New Balance 860V3 First impression:
When I first unboxed the 860 V3, I thought for a moment that I had received another 860 V2! The shoe arrived in a very similar and unremarkable silver, blue and black color way just as it did last year. Apparently New Balance does offer the 860 V3 in some racier color schemes but the pair I have is decidedly pedestrian with the exception of the lime green and black laces which are attractive and do add some flair.
New Balance 860V3 Sole unit:
The midsole for the 860 V3 has a couple of new features for 2013. New Balance has replaced their Stability Web mid foot shank with a new design called T-Beam.
We saw the T-Beam implemented earlier this year on the 1260 V2 and it is also included on the 860 V3. It serves to shore up the mid foot, or arch, area of the shoe and helps to resist the twisting forces an over pronating foot can generate on footwear. And in the case of the 860 V3, it seems to work pretty well as this shoe is quite robust in its torsional resistance.
The medial posting remains almost identical to the earlier 860 V2 and does a decent enough job of slowing down the inward roll of the foot. New Balance has replaced the lateral N-Ergy pods with a section of segmented Abzorb foam with the goal of providing a smoother, less jarring transition from strike to toe off. The rear and forefoot are still linked by two sections of blown rubber that give the 860 V3 and almost flat-soled look. N-Durance high abrasion carbon rubber is still found in the heel section.
New Balance 860V3 Upper:
The 860 V3 has quite a bit going on in the upper. Heavy overlays cross the majority of the shoe and do result in a pretty snug mid foot and toe box. The upper fit is certainly quite similar to the 860 V2 and fans of that shoe should feel right at home. The mesh is moderately breathable and the mid foot now incorporates a new material called NuFoam which is supposed to be more environmentally friendly than previous designs. The heel fit of the 860 V3 is fairly open but it did not result in any slippage and the interior of the heel cup is more than adequately padded.
New Balance 860V3 Opinion:
The 860 V3 feels, looks and runs much like the earlier V2 edition. I felt like the arch has been lowered and that’s definitely something I do not like. Also, this shoe has absolutely the stiffest, most unyielding forefoot that I’ve ever run in. The stability remains moderate and the fit is snug in the mid foot and toe box while opening up a bit in the heel.

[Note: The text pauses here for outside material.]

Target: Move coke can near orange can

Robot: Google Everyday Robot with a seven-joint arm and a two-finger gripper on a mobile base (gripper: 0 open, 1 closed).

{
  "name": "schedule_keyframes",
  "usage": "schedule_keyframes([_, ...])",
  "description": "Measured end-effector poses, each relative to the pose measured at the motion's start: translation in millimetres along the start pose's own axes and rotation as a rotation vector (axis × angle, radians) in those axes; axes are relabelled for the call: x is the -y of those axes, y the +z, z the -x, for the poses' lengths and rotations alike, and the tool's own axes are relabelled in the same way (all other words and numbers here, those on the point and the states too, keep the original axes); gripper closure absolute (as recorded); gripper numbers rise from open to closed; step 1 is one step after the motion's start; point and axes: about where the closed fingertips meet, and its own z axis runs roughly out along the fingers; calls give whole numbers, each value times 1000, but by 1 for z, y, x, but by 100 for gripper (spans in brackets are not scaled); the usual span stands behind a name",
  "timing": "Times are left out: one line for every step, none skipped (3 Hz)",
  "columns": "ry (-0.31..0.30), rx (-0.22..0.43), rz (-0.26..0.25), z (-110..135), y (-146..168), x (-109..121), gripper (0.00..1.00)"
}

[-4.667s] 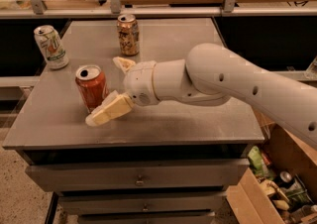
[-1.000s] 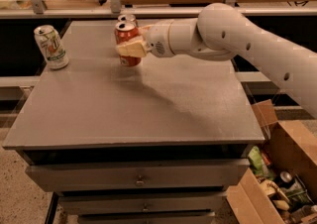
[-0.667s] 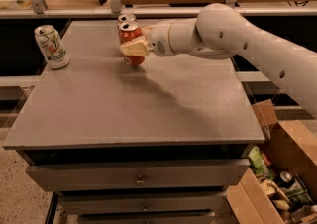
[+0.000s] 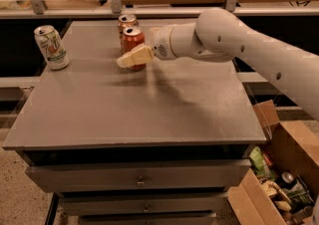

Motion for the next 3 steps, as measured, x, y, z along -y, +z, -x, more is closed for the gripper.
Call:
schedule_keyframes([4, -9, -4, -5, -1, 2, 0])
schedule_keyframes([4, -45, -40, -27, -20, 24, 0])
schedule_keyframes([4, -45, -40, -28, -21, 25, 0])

The 860 V3 seems almost like a throwback given the light and fast competitor shoes that I’m currently testing. Runners who were happy with the 860 V2 will still likely be pleased with the V3 edition. However, the 860 V3 weighs in at over 12 ounces and I’m currently seeing shoes that offer as good or better stability coming in at nearly 10 ounces. I feel much the same about the 860 V3 as I did in my review of the 860 V2; it still feels like a family sedan. Reliable, consistent but not at all sporty or pretty.
We thank the nice people at New Balance for sending us a pair of 860 V3 to test. This did not influence the outcome of the review, written after running more than 50 miles in them.